In den vergangenen Jahren war es immer wieder der Sport, der die verfeindeten Bruderstaaten auf der koreanischen Halbinsel bewegen konnte[8], zumindest zu Gesprächen. Zuletzt gelang das rund um die Olympischen Winterspiele 2018[9] im südkoreanischen Pyeongchang: In einer höchst angespannten Lage schaffte es damals Südkoreas Präsident Moon Jae-in, eine Delegation aus Nordkorea einzuladen. Und plötzlich ging alles ganz schnell: Bei der Eröffnungsfeier der Spiele liefen beide Delegationen gemeinsam in die Olympia-Arena – und dies auch noch unter einer hellblauen Wiedervereinigungsflagge, die die Silhouette der gesamten Halbinsel zeigte. Im Eishockeyturnier der Frauen trat gar ein gesamtkoreanisches Team an.

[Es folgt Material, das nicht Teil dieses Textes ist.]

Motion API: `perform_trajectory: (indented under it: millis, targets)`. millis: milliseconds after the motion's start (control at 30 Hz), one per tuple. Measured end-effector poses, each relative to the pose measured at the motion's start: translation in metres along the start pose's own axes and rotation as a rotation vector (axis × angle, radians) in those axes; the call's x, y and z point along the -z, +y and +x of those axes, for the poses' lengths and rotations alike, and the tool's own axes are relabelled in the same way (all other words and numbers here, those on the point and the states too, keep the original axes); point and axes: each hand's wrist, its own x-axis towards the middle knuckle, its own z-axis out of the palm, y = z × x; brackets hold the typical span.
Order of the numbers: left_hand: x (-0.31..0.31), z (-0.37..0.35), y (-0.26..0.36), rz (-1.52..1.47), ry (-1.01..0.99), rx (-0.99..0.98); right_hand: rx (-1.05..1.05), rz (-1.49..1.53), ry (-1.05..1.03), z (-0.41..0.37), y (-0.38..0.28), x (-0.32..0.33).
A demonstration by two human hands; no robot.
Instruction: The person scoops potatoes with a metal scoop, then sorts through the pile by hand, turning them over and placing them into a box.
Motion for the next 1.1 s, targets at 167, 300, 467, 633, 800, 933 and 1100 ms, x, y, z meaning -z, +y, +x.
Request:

Schon im Jahr 1991, zum Ende des Kalten Krieges, traten Nord- und Südkorea gemeinsam bei den Weltmeisterschaften im Tischtennis an, ebenso bei einem Jugendturnier im Fußball. 20 Jahre später siegte ein gemischtes Tischtennis-Doppel bei einem internationalen Einladungsturnier. Zudem sind Sportlerinnen und Sportler beider Staaten schon mehrmals gemeinsam bei internationalen Turnieren einmarschiert.
»Ssireum wäre wirklich besonders symbolträchtig für Austausch«, sagt Yoon Mee-hyang, eine linksliberale Politikerin und Aktivistin, in ihrem Büro in der südkoreanischen Hauptstadt Seoul. »Es würde eben auf beiden Seiten der Grenze darauf hinweisen, dass wir im Norden und Süden dieselben Ursprünge, Traditionen und auch dieselben Interessen haben!« Yoon, die selbst gern Ssireum im Fernsehen verfolge, würde sich über Turniere zwischen Athleten aus Nord und Süd jedenfalls freuen. In Mungyeong ist Ähnliches zu hören. »Uns würde es guttun, wenn Ssireum sich internationalisieren könnte«, ruft der 29-jährige Ringer Kim Duck-il gegen den Hallenlärm an. Denn auch wenn die Stimmung in der Arena elektrisierend ist: Mehr als einige Hundert Leute sind hier nicht zugegen.
Die Zeiten, als Ssireum vor dem Zweiten Weltkrieg Koreas beliebtester Sport war, sind lange vorbei. Viele glauben, sportliche Vergleiche mit dem Norden könnten einen neuen Boost geben. Nur ist das heute so schwierig wie nie. Da ist nicht nur die politische Lage, inklusive eines nationalen Sicherheitsgesetzes in Südkorea, das »Propaganda« für den Feind unter Strafe stellt, was schon für positive Äußerungen über Nordkorea gelten kann. Dies erklärt, warum Vertreter des Ssireum-Verbandes schmallippig werden, wenn es um Möglichkeiten des Austauschs mit dem Norden geht.
Erschwerend kommt hinzu, dass sich Ssireum bisher eben nicht internationalisiert hat: Einen Weltverband gibt es nicht, auch keine WM. Und das macht es für Vertreter aus Nord und Süd schwieriger, miteinander zu sprechen. Denn fast immer, wenn der Sport bisher als Plattform für Austausch diente, spielten sich entsprechende Treffen am Rande internationaler Events auf dem Boden von Drittstaaten ab.
Das wahrscheinlich größte Hindernis ist der jahrzehntelangen Teilung geschuldet. »Unsere Athleten könnten gar nicht gegeneinander antreten«, sagt Verbandsvertreter Brian. »Unsere Einteilungen in Gewichtsklassen sind unterschiedlich. Auch der Ring im Norden ist ein bisschen anders.« Und wer nicht nach denselben Regeln spielt, kann sich im Sport – der sich ja gerade wegen seiner allgemeingültigen Regeln oft über politische Differenzen hinwegsetzen kann – nicht aneinander messen. Oder sind verschiedene Proportionen des Rings und Gewichtsklassen nur Ausreden? In der Halle in Mungyeong wird stumm mit den Schultern gezuckt. Und genickt. Seit Juni regiert in Südkorea der Liberale Lee Jae-myung, der angekündigt hat, nach Jahren der Konfrontation wieder den Austausch mit Nordkorea zu suchen. Da könnte auch der Sport helfen, hört man.